- **Task brief**
Nothing but the line with "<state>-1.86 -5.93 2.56" and the lines after it should appear, each retyped exactly as in the listing.

++++++++

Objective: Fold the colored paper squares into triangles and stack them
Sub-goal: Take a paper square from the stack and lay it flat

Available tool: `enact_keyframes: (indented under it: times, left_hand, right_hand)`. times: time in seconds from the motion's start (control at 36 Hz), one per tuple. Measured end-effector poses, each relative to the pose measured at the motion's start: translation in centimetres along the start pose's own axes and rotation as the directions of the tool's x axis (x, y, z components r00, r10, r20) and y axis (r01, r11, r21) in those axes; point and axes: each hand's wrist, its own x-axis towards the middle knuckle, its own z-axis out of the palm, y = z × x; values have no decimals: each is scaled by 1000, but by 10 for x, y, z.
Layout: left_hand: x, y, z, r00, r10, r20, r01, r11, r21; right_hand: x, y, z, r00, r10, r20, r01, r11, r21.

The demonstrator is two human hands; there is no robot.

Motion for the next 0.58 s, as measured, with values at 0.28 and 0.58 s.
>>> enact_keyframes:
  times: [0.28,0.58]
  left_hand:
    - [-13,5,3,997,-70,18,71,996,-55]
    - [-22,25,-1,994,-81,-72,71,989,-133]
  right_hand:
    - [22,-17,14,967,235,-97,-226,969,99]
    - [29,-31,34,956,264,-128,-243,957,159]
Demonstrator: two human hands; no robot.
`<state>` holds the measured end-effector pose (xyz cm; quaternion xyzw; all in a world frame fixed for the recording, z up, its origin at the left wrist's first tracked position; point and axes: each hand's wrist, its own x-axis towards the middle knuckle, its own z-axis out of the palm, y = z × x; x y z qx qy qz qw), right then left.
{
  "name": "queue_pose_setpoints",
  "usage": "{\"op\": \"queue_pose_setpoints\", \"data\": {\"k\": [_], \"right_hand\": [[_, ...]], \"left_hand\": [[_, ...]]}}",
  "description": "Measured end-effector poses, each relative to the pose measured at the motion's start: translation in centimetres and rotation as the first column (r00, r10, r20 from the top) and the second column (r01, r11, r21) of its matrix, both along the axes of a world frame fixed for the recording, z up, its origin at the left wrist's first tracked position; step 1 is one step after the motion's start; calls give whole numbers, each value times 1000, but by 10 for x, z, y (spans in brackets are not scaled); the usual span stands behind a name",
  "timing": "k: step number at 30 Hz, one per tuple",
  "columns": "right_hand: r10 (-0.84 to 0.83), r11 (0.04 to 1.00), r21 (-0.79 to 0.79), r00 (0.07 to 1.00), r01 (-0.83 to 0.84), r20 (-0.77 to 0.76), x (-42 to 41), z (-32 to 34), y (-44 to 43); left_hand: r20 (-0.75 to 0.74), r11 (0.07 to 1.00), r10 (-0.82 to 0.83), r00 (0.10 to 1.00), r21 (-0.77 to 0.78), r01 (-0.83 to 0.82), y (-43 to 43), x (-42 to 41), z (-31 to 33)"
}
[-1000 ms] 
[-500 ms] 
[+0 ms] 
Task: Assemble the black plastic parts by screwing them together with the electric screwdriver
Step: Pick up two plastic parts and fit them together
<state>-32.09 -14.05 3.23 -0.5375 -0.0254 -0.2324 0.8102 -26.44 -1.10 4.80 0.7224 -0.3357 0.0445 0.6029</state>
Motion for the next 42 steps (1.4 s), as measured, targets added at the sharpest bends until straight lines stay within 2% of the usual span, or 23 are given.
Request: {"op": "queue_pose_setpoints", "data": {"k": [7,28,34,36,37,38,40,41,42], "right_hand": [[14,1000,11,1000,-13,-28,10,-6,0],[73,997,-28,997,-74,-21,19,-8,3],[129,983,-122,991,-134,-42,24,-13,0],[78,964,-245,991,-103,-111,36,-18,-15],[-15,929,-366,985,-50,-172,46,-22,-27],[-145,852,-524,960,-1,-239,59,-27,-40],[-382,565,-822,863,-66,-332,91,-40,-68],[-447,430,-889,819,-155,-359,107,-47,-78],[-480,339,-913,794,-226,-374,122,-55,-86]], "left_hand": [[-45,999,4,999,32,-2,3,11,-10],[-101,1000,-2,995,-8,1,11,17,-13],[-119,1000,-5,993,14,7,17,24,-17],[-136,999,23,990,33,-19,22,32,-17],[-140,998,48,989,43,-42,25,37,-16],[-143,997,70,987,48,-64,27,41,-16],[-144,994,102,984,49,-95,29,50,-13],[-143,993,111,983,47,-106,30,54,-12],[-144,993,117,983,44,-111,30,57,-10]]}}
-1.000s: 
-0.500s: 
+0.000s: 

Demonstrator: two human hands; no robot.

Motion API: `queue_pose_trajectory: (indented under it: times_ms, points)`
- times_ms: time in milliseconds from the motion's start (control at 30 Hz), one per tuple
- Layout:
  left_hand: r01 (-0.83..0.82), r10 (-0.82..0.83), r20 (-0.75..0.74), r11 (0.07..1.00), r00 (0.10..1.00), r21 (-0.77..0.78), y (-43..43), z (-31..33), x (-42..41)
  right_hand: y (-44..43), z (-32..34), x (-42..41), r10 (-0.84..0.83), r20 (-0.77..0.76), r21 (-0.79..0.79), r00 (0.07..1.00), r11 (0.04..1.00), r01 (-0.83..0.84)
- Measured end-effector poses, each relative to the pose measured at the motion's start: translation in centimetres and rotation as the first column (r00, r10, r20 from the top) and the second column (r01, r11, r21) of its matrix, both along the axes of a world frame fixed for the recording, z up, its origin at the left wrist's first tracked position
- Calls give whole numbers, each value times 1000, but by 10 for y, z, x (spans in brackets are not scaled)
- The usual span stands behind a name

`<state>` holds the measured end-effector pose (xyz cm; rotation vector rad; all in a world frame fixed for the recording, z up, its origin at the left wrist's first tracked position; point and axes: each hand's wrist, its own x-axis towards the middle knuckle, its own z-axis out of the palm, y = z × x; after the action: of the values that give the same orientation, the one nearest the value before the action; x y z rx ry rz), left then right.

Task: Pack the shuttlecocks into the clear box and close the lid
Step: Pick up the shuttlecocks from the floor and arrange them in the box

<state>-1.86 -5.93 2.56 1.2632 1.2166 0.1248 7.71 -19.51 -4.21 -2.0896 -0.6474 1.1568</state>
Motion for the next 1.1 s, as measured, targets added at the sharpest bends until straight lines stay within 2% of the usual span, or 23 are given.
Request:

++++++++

- **Reply**
<state>-1.86 -5.93 2.56 1.2632 1.2166 0.1248 7.71 -19.51 -4.21 -2.0896 -0.6474 1.1568</state>
Motion for the next 1.1 s, as measured, targets added at the sharpest bends until straight lines stay within 2% of the usual span, or 23 are given.
Request:

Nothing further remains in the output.